▸ **What you need to do**: Needed from the data below: every line from the one with "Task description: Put" up to and including the one with "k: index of", repeated exactly and with nothing else.

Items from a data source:

☆ ☆ ☆ ☆ ☆

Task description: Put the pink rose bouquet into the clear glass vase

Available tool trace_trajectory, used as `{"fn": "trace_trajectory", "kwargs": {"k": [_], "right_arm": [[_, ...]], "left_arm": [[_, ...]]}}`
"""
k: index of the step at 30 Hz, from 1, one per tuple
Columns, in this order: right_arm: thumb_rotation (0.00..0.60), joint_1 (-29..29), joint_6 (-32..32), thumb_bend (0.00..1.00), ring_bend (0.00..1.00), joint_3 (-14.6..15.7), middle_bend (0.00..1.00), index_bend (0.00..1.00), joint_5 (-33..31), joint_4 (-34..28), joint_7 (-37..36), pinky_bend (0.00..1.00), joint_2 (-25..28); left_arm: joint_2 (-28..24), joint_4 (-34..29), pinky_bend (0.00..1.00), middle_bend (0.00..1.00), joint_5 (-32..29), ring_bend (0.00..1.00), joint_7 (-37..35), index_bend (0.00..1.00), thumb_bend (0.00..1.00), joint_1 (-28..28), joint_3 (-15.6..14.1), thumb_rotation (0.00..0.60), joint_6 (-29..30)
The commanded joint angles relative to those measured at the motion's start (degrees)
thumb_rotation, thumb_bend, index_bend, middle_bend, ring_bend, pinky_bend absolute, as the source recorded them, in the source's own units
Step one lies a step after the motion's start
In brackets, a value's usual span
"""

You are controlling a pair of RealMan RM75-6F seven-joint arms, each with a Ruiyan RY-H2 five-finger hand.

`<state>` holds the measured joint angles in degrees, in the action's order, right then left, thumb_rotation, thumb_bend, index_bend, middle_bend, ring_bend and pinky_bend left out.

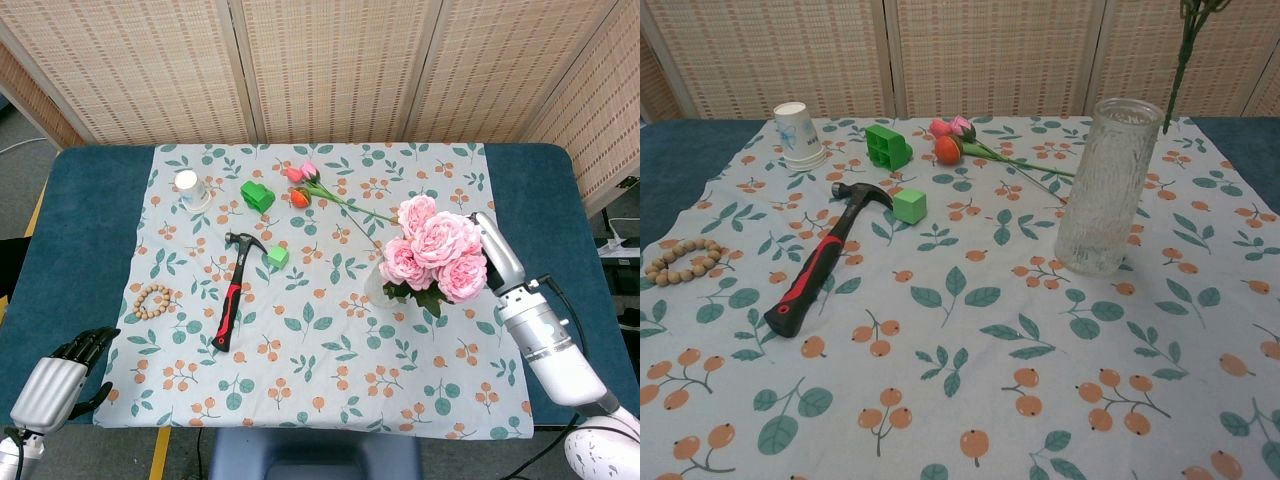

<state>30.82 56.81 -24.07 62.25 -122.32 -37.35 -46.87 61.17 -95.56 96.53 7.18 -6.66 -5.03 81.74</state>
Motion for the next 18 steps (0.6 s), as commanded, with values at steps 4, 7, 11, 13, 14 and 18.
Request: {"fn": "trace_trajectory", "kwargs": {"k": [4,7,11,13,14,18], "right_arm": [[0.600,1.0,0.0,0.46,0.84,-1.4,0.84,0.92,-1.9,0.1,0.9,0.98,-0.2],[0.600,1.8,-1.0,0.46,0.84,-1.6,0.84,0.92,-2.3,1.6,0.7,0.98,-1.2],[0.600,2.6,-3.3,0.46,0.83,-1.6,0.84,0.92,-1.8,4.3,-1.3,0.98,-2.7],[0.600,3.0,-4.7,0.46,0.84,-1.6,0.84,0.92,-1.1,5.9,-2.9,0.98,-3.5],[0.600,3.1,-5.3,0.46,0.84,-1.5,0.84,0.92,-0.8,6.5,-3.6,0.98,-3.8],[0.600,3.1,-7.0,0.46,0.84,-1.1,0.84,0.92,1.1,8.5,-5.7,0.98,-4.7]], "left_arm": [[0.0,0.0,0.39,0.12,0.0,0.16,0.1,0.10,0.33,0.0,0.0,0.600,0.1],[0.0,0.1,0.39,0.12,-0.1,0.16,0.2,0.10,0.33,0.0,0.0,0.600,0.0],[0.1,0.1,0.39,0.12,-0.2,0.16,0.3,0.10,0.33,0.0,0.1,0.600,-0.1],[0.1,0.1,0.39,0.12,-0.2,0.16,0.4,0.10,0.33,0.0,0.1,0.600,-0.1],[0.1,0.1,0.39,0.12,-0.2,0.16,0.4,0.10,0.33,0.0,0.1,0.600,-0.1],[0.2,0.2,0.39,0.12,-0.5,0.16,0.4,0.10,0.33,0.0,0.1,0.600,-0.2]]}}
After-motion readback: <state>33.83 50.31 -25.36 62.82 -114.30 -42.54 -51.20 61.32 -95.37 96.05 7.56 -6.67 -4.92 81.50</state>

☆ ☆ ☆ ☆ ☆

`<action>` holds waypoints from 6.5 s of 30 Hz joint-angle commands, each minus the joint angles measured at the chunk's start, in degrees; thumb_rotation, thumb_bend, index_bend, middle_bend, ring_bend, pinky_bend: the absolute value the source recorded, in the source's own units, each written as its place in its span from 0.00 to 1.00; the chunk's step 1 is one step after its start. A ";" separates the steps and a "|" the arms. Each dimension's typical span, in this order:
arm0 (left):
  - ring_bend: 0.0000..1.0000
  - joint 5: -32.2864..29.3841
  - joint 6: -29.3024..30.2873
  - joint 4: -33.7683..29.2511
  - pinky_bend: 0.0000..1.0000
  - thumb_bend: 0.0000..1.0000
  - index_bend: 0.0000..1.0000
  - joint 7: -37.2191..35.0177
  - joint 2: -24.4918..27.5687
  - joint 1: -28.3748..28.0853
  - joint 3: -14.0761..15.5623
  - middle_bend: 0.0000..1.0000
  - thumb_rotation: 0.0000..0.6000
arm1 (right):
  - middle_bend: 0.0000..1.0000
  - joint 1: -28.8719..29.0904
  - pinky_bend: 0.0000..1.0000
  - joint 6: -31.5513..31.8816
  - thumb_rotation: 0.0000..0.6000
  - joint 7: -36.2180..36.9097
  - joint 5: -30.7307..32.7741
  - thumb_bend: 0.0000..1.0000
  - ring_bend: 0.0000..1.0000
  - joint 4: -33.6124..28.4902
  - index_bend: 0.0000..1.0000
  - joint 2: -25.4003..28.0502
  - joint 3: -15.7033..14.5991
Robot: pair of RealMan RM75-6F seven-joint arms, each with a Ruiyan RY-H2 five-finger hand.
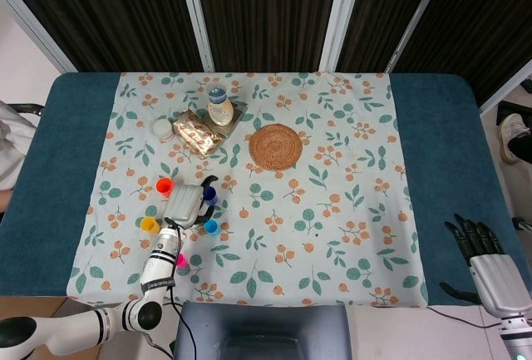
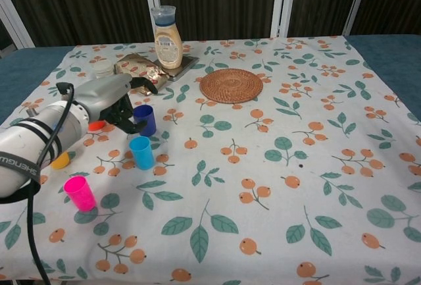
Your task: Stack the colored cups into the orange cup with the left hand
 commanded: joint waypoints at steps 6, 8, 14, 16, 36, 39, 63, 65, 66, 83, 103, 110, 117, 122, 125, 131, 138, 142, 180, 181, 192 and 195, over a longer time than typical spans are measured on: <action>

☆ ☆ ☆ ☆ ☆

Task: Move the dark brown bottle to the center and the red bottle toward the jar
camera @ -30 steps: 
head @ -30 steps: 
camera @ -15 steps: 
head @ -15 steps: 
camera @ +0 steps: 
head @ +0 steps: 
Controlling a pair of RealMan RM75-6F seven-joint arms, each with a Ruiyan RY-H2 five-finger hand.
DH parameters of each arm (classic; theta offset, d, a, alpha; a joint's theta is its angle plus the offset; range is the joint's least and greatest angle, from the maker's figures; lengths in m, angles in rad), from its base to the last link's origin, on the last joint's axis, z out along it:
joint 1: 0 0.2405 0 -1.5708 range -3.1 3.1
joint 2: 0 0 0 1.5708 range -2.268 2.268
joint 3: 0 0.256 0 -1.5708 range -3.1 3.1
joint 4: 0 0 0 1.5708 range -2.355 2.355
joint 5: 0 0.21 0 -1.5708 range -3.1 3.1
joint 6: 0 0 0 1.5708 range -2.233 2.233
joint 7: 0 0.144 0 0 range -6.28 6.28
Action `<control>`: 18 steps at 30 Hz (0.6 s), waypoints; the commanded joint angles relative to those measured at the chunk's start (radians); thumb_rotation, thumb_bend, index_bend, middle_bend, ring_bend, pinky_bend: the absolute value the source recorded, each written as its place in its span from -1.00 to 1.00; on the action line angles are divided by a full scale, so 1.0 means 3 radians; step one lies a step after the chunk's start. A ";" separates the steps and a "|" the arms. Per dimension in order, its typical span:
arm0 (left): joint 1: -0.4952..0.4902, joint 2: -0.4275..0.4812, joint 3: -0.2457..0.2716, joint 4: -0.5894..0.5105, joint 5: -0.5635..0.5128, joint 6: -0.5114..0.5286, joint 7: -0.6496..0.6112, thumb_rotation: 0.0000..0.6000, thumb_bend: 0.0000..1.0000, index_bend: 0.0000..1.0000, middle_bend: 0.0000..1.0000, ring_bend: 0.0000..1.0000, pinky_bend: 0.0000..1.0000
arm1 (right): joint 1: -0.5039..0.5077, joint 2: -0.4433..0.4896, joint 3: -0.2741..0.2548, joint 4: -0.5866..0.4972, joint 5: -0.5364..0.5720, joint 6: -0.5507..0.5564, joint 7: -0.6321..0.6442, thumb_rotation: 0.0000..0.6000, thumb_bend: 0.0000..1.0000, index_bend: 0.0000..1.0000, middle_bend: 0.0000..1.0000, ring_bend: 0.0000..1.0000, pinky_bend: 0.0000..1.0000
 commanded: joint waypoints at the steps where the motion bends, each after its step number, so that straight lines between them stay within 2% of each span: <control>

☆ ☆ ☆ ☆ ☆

▸ **Response for this exercise**:
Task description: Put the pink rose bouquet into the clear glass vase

Available tool trace_trajectory, used as `{"fn": "trace_trajectory", "kwargs": {"k": [_], "right_arm": [[_, ...]], "left_arm": [[_, ...]]}}`
"""
k: index of the step at 30 Hz, from 1, one per tuple

This answer has now been given in full.